🔤 Chesterton fence
The alphabetical ideas continue. This collection is in an ebook too.
Good decision making is made difficult because the past only provides evidence for what's worked, not what will.
The expression, 'we've always done it that way' is often dismissive but more-often-than-not it works. We've done it that way for a reason. A handy story helps us figure out when to study history and when to strike off a new way.
It was philosopher G. K. Chesterton who suggested we 'see the use of it'. He wrote, imagine that one way of doing it is:
"…a fence or gate erected across a road. The more modern type of reformer goes gaily up to it and says, ‘I don't see the use of this; let us clear it away.' To which the more intelligent type of reformer will do well to answer: ‘If you don't see the use of it, I certainly won't let you clear it away. Go away and think. Then, when you can come back and tell me that you do see the use of it, I may allow you to destroy it.'"
Written in 1929, Chesterton wanted someone to understand a situation before they changed it. To understand why we've always done things that way.
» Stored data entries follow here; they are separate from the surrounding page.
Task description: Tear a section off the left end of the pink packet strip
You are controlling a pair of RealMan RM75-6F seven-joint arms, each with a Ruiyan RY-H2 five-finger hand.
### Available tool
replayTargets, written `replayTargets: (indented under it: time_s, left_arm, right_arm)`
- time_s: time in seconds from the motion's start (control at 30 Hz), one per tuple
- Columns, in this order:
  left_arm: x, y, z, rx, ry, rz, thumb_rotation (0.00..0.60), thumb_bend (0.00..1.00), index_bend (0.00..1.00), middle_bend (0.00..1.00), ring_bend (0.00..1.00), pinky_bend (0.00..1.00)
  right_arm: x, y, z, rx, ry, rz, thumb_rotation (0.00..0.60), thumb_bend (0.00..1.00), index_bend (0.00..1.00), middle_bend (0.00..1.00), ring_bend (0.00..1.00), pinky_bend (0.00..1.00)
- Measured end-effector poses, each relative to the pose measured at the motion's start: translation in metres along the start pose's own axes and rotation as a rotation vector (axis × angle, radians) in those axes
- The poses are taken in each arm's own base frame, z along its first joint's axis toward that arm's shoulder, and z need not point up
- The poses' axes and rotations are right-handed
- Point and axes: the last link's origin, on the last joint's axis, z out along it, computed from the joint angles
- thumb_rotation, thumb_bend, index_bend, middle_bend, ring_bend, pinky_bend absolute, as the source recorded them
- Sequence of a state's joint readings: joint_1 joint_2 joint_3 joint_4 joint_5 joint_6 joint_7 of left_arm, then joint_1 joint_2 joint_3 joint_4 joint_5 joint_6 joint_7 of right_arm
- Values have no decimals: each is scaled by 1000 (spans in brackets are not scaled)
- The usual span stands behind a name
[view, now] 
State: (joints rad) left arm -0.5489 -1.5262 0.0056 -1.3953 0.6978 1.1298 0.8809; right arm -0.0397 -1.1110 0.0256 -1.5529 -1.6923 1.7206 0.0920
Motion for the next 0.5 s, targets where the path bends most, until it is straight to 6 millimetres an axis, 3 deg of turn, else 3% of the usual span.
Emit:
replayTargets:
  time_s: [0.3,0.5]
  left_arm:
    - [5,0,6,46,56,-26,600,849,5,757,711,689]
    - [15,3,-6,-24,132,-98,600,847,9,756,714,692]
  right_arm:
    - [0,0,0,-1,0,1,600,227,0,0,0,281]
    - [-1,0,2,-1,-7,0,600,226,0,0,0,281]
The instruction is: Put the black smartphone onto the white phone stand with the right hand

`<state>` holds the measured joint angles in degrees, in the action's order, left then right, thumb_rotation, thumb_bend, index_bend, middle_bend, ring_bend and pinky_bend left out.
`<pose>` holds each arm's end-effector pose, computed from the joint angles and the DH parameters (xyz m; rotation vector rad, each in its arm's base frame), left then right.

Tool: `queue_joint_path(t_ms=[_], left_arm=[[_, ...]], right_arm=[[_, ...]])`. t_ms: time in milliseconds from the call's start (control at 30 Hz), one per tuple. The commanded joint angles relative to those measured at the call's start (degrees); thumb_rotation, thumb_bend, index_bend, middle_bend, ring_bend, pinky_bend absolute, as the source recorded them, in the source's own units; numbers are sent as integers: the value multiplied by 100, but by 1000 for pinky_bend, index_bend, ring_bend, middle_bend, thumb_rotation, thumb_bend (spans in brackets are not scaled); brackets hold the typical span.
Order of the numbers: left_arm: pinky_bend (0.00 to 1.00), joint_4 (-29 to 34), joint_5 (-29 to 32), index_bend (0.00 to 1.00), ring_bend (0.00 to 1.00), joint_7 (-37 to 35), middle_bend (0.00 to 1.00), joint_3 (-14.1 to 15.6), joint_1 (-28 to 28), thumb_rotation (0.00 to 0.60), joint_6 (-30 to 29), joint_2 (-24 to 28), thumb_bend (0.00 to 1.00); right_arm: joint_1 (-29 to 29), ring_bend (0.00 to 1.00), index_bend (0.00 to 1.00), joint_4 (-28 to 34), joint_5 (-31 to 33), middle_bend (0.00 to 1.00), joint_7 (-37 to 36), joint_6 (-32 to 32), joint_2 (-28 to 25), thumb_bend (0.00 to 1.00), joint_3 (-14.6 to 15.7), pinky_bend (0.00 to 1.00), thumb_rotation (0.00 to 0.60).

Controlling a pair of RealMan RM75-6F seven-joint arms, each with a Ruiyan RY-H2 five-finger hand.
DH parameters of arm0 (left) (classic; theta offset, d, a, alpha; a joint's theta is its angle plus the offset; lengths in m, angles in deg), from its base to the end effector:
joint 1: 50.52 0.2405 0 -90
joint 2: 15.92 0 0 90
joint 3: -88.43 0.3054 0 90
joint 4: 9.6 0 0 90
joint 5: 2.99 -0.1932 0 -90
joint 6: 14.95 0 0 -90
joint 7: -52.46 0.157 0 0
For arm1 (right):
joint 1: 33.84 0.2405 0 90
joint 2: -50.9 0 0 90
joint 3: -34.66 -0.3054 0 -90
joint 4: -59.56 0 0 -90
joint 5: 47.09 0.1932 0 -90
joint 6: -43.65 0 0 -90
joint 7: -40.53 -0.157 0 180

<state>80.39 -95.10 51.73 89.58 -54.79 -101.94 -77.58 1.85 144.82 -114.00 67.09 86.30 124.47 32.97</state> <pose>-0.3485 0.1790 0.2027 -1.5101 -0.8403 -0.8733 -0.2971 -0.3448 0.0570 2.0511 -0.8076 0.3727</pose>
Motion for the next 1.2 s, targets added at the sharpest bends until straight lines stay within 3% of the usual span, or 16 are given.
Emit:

Decades later in a 2016 interview, NBA coach Gregg Popovich talked about a Chesterton fence he studied, the pre-game shootaround. Invented to give players a chance to prepare themselves physically and mentally, Popovich found it unnecessary. He said:
"I just think it was the modus operandi for every organization. It was a habit. It was what everyone did. If you didn't do it, you were recalcitrant or you weren't doing your job."
The shootaround was invented in the 1970s to "burn off nervous energy". As athletes professionalized the need changed but the career risk remained, and so did the shootaround. That is until Popovich ended it. It was a fence that could be torn down. We'll also note that it was someone with more career capital than career risk who was able to tear down this fence and be different.